Namun di sisi lain, menurut Reinhard, pihaknya masih menemukan beberapa OTP yang dikirim lewat SMS maupun surat elektronik yang belum mencantumkan peringatan agar kode itu tidak dibagikan kepada siapa pun. Akibatnya, korban menjadi semakin mudah terjerat tipu daya pelaku.
“Menurut kami, sebaiknya peringatan itu dicantumkan untuk mengedukasi masyarakat. Memang diakui, untuk memberikan pendidikan digital kepada masyarakat ini menjadi tantangan tersendiri,” jelasnya.
Saat dikonfirmasi General Manager External Corporate Communication Telkomsel, Aldin Hasyim menyampaikan, fitur pengalihan panggilan merupakan fitur dasar layanan telepon yang disediakan semua operator, termasuk Telkomsel. Fitur ini berfungsi agar pelanggan dapat mengalihkan panggilan yang masuk ke nomor ponselnya, dan fitur ini pun sudah ada sejak sekitar tahun 2000.
“Telkomsel menganjurkan agar masyarakat selalu waspada dengan berbagai modus penipuan. Jika merasa telah terjadi aktivitas yang mencurigakan yang melibatkan penggunaan nomor telepon pelanggan, dengan indikasi aktivitas penipuan, segera hubungi layanan pelanggan Telkomsel,” jelasnya.
Komisioner Badan Regulasi Telekomunikasi Indonesia (BRTI) Agung Harsoyo mengatakan bahwa penipuan dengan menggunakan fitur pengalihan panggilan itu sesungguhnya telah menyalahgunakan kode USSD. Sebab, kode itu memiliki fungsi bagi pengguna ponsel.
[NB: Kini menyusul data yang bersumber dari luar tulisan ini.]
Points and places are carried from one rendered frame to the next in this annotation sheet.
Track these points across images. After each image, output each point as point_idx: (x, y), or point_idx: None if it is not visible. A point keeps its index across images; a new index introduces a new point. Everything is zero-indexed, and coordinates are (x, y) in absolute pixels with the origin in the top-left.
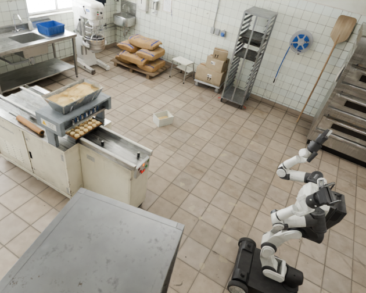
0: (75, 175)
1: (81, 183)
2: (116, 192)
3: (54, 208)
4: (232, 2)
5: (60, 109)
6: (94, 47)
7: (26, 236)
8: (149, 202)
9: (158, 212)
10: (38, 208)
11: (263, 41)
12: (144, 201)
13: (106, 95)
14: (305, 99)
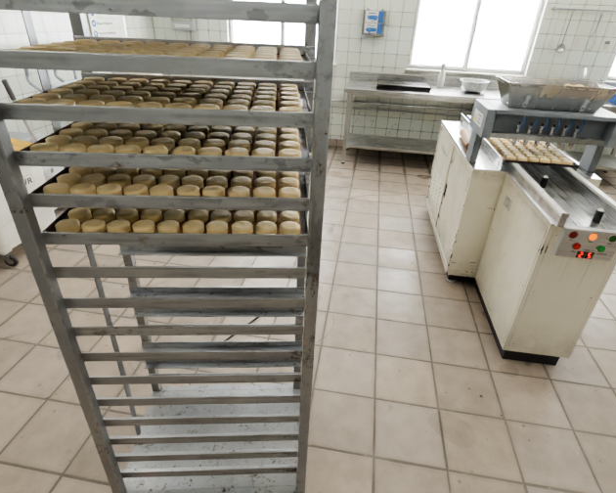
0: (471, 233)
1: (475, 258)
2: (508, 284)
3: (418, 273)
4: None
5: (506, 92)
6: None
7: (362, 270)
8: (573, 377)
9: (576, 403)
10: (403, 261)
11: None
12: (564, 367)
13: None
14: None
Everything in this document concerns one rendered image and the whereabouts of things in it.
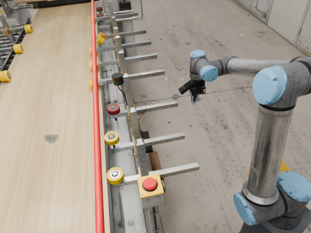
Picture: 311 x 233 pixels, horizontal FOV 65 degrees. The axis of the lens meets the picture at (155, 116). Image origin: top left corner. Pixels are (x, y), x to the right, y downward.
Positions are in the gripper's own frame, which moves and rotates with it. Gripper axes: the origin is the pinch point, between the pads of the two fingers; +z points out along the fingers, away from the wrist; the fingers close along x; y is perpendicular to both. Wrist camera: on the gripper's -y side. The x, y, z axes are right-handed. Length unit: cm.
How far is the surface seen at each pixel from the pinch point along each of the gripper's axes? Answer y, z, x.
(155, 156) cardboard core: -25, 75, 23
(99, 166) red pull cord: -50, -81, -103
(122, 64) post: -40, -26, 20
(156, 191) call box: -41, -39, -82
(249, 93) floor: 111, 83, 94
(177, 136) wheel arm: -18.0, 1.2, -25.6
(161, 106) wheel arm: -21.1, -3.3, -0.9
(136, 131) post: -41, -14, -30
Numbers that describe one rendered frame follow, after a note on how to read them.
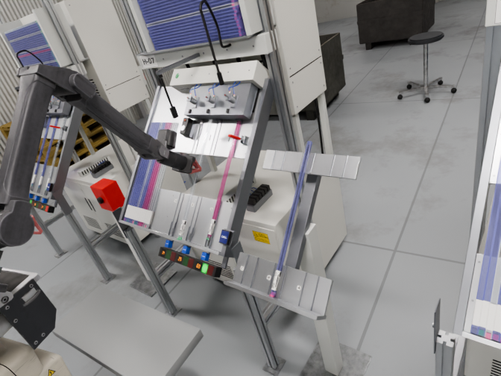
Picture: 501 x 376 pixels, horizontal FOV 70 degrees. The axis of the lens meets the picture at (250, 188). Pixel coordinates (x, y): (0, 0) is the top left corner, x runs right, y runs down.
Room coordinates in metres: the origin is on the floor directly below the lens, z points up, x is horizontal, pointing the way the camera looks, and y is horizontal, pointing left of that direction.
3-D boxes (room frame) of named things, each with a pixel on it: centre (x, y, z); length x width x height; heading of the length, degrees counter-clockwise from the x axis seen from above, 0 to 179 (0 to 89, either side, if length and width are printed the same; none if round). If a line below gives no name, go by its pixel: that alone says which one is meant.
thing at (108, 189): (1.91, 0.81, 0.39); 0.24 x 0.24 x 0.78; 46
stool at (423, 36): (3.68, -2.21, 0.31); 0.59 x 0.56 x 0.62; 134
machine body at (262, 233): (1.74, -0.03, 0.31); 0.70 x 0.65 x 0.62; 46
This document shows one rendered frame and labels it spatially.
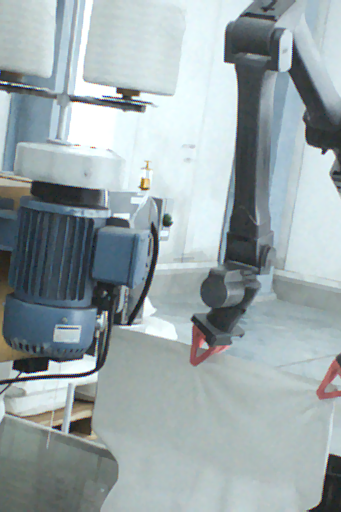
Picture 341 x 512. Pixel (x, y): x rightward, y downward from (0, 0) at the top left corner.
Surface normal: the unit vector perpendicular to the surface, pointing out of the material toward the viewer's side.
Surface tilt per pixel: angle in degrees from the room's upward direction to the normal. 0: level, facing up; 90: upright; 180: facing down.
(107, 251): 90
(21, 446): 90
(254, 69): 108
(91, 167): 91
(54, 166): 90
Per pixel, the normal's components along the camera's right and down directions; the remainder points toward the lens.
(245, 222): -0.58, 0.31
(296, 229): -0.53, 0.02
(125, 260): -0.15, 0.09
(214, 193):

Namun, menurut Agung, sebaiknya memang ada perbaikan mekanisme pengaktifan fitur pengalihan panggilan tersebut agar tidak terlalu mudah untuk mengaktifkannya. Dengan demikian pengguna yang memutar kode tersebut dapat memahami dampak dari pengaktifan kode tersebut.
Agung mengatakan, meski ada sejumlah kejahatan yang dilakukan dengan menyalahgunakan kode tersebut, namun tidak serta-merta kode itu dilarang penggunaannya dan aktivasinya oleh operator selular.
“Kalau masih berlaku ya diperbaiki mekanismenya agar tidak seperti sekarang, karena itu (fitur pengalihan panggilan) tetap ada gunanya,” kata Agung.
Agung mengatakan, sebaiknya masyarakat maupun aparat penegak hukum dapat terlibat aktif untuk mengungkap penipuan dengan metode ini. Efek jera tetap dibutuhkan agar ada pembelajaran bagi masyarakat dan pelaku. Apalagi, semua aktivitas dan kejahatan yang terjadi di siber dan jaringan telekomunikasi pasti meninggalkan jejak.
“Ketika dicek di-forward kemana, kan ketahuan. Sebab, tidak ada yang tak bisa dilacak di digital ini. Operator pun pasti memiliki rekaman setiap penggunaan nomor ponsel, termasuk lokasinya (tempat nomor ponsel digunakan),” jelasnya.